[Material for this task]:
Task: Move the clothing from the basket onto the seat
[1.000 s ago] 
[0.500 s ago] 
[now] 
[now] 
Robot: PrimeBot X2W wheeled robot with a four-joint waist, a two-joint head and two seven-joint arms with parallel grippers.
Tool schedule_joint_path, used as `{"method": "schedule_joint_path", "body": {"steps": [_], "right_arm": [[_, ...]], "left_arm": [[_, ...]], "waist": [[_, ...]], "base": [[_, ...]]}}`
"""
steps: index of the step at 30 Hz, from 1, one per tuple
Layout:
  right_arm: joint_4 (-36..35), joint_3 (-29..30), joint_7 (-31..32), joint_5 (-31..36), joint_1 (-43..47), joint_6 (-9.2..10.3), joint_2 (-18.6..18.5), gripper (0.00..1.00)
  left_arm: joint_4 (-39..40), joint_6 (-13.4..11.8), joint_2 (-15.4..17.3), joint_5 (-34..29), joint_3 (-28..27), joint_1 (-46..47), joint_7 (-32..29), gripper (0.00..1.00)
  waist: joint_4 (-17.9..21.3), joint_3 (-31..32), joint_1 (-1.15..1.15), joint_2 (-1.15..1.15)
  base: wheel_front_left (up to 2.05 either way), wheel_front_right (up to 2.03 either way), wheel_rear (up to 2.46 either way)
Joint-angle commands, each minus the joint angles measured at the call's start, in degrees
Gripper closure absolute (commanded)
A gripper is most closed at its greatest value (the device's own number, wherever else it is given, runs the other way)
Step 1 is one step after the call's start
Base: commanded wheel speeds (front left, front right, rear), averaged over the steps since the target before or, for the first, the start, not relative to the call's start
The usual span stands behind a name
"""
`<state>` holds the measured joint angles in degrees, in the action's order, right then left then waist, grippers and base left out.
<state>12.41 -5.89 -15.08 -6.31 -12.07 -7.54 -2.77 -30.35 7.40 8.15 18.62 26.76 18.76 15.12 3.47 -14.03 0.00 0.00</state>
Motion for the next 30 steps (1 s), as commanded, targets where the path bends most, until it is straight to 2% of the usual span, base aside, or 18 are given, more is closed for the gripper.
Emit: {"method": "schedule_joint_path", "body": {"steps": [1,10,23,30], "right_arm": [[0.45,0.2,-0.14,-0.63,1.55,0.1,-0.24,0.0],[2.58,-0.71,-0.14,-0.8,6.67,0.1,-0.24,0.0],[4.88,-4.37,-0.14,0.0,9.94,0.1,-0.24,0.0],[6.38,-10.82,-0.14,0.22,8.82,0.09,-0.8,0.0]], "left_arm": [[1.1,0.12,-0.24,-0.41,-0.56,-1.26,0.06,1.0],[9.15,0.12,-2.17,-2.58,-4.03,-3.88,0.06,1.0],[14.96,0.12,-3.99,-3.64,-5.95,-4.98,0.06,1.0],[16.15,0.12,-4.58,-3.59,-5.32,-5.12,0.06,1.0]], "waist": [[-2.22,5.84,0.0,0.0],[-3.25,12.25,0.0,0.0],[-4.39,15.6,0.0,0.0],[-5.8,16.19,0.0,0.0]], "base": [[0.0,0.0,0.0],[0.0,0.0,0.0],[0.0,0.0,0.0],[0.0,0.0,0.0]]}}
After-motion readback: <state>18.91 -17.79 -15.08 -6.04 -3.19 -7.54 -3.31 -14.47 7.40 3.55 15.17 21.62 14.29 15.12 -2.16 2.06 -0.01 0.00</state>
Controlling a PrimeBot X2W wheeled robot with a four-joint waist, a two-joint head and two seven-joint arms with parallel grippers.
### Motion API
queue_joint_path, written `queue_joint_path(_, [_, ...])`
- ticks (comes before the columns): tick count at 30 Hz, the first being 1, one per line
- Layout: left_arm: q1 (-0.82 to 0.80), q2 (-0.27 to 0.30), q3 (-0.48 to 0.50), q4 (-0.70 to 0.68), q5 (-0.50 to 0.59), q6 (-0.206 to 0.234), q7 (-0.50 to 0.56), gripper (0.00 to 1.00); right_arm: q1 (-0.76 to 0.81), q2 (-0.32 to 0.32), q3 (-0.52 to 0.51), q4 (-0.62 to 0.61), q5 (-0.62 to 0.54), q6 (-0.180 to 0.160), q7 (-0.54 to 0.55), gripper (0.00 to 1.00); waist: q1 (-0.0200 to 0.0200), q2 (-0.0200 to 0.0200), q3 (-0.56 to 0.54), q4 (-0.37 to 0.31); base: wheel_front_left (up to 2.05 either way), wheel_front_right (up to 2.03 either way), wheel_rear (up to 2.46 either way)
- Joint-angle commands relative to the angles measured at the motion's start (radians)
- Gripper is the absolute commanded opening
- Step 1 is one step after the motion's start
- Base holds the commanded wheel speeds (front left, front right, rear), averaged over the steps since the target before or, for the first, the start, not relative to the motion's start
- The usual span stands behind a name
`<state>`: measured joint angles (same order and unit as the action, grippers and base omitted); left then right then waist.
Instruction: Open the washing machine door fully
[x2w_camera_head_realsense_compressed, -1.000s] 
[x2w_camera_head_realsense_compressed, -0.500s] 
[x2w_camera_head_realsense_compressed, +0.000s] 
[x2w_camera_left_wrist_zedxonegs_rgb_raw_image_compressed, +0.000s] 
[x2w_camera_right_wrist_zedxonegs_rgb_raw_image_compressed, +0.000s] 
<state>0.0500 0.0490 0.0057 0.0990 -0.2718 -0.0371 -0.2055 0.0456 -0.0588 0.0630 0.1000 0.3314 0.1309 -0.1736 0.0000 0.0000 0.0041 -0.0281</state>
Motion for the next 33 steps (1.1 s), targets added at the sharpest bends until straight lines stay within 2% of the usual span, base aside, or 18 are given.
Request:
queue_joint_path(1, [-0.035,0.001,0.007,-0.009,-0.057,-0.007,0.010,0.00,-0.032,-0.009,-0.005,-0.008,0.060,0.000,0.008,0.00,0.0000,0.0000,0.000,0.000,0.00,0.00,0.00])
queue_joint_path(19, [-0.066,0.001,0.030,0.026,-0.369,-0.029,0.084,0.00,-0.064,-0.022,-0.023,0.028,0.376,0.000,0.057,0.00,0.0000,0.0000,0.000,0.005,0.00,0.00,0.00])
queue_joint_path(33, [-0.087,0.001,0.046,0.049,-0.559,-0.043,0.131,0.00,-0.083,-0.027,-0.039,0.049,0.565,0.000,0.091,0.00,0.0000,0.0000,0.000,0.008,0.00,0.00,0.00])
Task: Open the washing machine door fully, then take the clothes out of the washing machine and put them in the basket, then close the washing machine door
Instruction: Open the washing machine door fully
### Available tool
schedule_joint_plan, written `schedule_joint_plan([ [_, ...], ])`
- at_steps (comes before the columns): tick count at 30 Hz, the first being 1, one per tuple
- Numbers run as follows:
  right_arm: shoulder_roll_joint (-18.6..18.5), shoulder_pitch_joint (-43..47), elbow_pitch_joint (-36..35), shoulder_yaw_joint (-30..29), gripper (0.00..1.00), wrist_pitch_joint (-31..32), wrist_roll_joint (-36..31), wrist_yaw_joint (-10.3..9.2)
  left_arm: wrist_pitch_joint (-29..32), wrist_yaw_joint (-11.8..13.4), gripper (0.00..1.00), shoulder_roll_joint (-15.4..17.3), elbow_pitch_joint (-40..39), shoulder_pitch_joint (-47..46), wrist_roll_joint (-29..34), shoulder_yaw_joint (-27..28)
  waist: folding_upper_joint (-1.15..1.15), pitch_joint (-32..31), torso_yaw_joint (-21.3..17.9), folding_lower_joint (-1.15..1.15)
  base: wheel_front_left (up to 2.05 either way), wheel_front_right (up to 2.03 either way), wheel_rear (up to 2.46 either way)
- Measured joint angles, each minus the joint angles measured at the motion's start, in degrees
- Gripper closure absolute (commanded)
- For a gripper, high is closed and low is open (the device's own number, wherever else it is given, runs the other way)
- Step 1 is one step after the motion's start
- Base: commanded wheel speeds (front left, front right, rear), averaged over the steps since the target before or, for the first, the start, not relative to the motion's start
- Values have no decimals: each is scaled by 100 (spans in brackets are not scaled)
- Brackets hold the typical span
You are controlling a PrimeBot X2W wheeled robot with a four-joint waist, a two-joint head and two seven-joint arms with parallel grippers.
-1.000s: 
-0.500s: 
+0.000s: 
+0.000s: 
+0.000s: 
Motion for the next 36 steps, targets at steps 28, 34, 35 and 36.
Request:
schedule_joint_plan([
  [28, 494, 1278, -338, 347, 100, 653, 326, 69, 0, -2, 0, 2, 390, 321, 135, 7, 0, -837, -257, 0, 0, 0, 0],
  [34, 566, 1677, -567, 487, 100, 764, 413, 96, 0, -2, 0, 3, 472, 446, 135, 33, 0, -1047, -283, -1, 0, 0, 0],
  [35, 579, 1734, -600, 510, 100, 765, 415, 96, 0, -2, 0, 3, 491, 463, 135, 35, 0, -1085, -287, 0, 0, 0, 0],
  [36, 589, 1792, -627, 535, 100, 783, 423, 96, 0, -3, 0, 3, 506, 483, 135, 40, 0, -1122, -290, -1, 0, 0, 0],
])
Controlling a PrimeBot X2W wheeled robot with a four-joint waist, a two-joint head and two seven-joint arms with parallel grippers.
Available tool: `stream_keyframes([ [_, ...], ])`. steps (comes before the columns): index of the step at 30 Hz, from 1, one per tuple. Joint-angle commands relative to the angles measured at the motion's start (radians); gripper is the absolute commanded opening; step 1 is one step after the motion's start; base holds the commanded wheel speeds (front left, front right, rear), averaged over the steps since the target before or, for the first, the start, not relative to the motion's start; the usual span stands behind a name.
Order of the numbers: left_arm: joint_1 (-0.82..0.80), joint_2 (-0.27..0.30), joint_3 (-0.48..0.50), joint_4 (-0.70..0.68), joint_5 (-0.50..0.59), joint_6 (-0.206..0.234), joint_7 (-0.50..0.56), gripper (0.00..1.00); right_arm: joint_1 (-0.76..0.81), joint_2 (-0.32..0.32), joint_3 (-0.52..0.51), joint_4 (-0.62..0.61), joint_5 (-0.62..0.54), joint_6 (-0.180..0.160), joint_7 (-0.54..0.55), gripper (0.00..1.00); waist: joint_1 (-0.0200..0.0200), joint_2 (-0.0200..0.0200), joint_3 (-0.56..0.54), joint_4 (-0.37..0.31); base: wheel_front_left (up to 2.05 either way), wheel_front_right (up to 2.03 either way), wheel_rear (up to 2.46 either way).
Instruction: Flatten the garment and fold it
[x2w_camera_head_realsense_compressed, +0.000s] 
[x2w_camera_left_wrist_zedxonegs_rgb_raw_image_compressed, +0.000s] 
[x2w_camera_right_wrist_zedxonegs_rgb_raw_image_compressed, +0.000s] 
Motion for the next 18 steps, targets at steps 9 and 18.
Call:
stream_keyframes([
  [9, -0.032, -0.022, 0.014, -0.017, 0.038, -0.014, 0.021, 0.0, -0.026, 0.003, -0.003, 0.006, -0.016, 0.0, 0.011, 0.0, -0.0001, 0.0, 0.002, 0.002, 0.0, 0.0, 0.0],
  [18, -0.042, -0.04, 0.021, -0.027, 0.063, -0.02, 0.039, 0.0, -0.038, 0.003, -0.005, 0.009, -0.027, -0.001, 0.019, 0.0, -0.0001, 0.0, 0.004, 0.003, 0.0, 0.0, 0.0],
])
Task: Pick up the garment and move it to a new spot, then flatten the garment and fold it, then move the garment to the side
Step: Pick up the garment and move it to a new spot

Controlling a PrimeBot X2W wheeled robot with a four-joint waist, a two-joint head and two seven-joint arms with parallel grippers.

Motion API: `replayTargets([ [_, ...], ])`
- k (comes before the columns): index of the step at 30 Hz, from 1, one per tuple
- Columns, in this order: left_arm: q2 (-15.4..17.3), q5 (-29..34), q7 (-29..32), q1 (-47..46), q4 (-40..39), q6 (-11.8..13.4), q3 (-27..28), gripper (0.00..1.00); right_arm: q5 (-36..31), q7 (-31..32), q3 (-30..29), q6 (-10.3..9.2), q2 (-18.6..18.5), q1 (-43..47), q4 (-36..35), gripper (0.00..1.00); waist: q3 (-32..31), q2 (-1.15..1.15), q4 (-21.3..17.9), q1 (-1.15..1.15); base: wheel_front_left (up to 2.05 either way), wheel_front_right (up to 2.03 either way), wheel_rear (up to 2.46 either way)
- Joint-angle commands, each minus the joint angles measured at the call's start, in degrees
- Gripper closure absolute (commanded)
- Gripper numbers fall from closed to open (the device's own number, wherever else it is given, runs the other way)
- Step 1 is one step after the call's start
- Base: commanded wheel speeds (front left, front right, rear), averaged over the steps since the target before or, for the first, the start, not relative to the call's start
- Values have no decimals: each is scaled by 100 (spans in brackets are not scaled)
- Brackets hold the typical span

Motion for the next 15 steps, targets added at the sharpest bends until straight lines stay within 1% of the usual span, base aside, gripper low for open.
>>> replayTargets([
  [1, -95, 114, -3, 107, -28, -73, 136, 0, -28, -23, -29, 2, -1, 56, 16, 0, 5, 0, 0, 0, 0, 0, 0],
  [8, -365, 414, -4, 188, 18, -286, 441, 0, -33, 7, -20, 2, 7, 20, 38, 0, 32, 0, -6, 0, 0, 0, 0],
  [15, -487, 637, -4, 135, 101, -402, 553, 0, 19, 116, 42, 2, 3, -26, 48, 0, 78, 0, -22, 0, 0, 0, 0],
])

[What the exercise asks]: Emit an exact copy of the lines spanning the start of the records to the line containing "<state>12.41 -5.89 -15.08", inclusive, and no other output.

[Exercise answer]:
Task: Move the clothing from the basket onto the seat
[1.000 s ago] 
[0.500 s ago] 
[now] 
[now] 
Robot: PrimeBot X2W wheeled robot with a four-joint waist, a two-joint head and two seven-joint arms with parallel grippers.
Tool schedule_joint_path, used as `{"method": "schedule_joint_path", "body": {"steps": [_], "right_arm": [[_, ...]], "left_arm": [[_, ...]], "waist": [[_, ...]], "base": [[_, ...]]}}`
"""
steps: index of the step at 30 Hz, from 1, one per tuple
Layout:
  right_arm: joint_4 (-36..35), joint_3 (-29..30), joint_7 (-31..32), joint_5 (-31..36), joint_1 (-43..47), joint_6 (-9.2..10.3), joint_2 (-18.6..18.5), gripper (0.00..1.00)
  left_arm: joint_4 (-39..40), joint_6 (-13.4..11.8), joint_2 (-15.4..17.3), joint_5 (-34..29), joint_3 (-28..27), joint_1 (-46..47), joint_7 (-32..29), gripper (0.00..1.00)
  waist: joint_4 (-17.9..21.3), joint_3 (-31..32), joint_1 (-1.15..1.15), joint_2 (-1.15..1.15)
  base: wheel_front_left (up to 2.05 either way), wheel_front_right (up to 2.03 either way), wheel_rear (up to 2.46 either way)
Joint-angle commands, each minus the joint angles measured at the call's start, in degrees
Gripper closure absolute (commanded)
A gripper is most closed at its greatest value (the device's own number, wherever else it is given, runs the other way)
Step 1 is one step after the call's start
Base: commanded wheel speeds (front left, front right, rear), averaged over the steps since the target before or, for the first, the start, not relative to the call's start
The usual span stands behind a name
"""
`<state>` holds the measured joint angles in degrees, in the action's order, right then left then waist, grippers and base left out.
<state>12.41 -5.89 -15.08 -6.31 -12.07 -7.54 -2.77 -30.35 7.40 8.15 18.62 26.76 18.76 15.12 3.47 -14.03 0.00 0.00</state>

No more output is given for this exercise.